* _What you have to do_: Instruction for the entries below: return the part that opens with the line containing "Asked and answered" and closes with the line containing "cable, I would be grateful.", exactly, and no pictures.

* _Material provided_:
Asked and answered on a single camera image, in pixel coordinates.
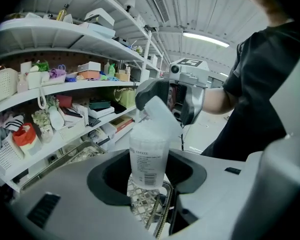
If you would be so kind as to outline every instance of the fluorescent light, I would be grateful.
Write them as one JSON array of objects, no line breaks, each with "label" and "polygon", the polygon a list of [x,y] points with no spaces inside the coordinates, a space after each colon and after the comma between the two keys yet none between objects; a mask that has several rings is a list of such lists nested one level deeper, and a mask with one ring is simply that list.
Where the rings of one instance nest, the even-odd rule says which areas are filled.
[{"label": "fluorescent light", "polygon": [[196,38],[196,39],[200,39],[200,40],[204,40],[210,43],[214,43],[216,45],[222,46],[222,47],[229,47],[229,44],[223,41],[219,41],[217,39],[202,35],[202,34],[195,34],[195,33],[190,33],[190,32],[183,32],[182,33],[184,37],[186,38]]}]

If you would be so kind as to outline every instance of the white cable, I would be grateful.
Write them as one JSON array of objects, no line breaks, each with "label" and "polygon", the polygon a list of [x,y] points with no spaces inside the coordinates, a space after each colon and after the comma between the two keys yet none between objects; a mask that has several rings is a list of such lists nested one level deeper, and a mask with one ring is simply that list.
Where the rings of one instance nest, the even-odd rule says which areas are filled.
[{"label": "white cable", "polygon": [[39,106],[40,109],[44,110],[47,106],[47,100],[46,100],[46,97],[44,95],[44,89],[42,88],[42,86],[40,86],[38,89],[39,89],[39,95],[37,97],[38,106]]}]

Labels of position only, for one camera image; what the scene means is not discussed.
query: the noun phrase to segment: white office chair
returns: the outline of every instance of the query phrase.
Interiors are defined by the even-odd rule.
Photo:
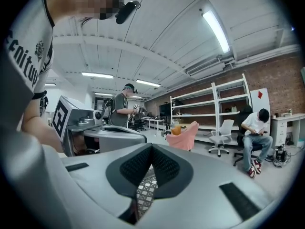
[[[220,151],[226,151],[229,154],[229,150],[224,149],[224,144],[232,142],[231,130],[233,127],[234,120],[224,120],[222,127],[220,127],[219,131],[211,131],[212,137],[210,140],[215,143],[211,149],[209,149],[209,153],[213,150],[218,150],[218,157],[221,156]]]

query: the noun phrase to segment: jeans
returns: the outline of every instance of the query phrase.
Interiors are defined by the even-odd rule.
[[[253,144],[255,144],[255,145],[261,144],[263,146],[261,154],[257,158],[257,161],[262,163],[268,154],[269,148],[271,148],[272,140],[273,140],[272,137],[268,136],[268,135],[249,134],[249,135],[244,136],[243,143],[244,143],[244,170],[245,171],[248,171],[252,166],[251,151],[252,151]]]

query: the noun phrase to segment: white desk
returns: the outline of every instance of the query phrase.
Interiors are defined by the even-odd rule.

...

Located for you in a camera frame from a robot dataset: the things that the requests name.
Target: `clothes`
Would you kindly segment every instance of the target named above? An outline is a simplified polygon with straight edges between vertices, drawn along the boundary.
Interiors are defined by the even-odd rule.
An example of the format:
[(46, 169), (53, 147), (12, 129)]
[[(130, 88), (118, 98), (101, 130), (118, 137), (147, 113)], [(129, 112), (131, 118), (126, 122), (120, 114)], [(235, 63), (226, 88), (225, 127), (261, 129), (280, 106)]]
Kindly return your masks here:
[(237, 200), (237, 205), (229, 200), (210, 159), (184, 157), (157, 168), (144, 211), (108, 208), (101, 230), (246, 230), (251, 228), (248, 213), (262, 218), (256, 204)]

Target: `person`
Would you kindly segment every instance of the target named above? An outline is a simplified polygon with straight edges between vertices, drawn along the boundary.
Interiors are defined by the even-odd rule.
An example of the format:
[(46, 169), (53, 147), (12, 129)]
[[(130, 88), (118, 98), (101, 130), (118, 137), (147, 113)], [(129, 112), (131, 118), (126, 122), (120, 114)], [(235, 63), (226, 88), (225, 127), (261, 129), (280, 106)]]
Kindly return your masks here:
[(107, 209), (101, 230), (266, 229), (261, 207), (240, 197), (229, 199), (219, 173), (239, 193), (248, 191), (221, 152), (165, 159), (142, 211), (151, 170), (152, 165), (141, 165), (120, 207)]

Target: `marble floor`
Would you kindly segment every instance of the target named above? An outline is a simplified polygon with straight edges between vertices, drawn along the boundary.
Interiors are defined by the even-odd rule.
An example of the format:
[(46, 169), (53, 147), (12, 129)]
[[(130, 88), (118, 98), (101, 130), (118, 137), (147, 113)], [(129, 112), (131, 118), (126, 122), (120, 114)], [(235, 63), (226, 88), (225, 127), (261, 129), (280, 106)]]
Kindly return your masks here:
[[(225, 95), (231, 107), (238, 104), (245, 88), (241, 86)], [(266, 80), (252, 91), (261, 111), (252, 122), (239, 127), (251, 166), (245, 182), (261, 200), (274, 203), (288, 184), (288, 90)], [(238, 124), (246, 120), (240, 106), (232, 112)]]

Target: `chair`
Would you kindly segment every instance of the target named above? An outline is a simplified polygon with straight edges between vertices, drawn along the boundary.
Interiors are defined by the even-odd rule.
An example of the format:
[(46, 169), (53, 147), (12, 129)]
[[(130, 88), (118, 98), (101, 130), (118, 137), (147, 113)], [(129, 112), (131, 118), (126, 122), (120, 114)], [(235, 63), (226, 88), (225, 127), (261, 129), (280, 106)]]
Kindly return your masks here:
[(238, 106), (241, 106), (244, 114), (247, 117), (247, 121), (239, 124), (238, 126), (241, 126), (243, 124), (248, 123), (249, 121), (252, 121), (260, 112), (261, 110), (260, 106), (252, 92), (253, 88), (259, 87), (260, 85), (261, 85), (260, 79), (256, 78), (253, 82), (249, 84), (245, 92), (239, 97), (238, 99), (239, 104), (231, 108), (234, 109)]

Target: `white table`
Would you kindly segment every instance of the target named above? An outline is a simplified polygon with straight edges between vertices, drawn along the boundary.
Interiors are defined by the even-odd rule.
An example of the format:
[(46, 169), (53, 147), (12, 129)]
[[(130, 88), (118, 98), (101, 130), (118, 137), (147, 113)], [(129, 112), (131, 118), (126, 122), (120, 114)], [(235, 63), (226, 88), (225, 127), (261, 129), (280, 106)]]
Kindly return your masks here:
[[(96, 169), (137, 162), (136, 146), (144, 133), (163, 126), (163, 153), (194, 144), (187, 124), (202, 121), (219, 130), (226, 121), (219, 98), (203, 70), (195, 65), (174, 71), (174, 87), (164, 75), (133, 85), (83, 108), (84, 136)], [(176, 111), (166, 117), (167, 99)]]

* _Response_:
Asked and answered on a single camera image, in pixel coordinates.
If you would be so kind as to outline every instance of the fluorescent light, I would be grateful.
Write them as one JSON array of objects, no line breaks, each with "label" and "polygon", the polygon a list of [x,y] points with no spaces inside the coordinates, a space after each colon and after the comma between the two keys yet none between objects; a mask that has several rings is a list of such lists nested one level deeper, and a mask with one ring is simply that list.
Where the rings of one instance nest, the even-odd rule says which areas are filled.
[{"label": "fluorescent light", "polygon": [[196,38],[196,39],[200,39],[200,40],[204,40],[210,43],[214,43],[216,45],[222,46],[222,47],[229,47],[229,44],[223,41],[219,41],[217,39],[202,35],[202,34],[195,34],[195,33],[190,33],[190,32],[183,32],[182,33],[184,37],[186,38]]}]

If you would be so kind as to outline every instance of the white cable, I would be grateful.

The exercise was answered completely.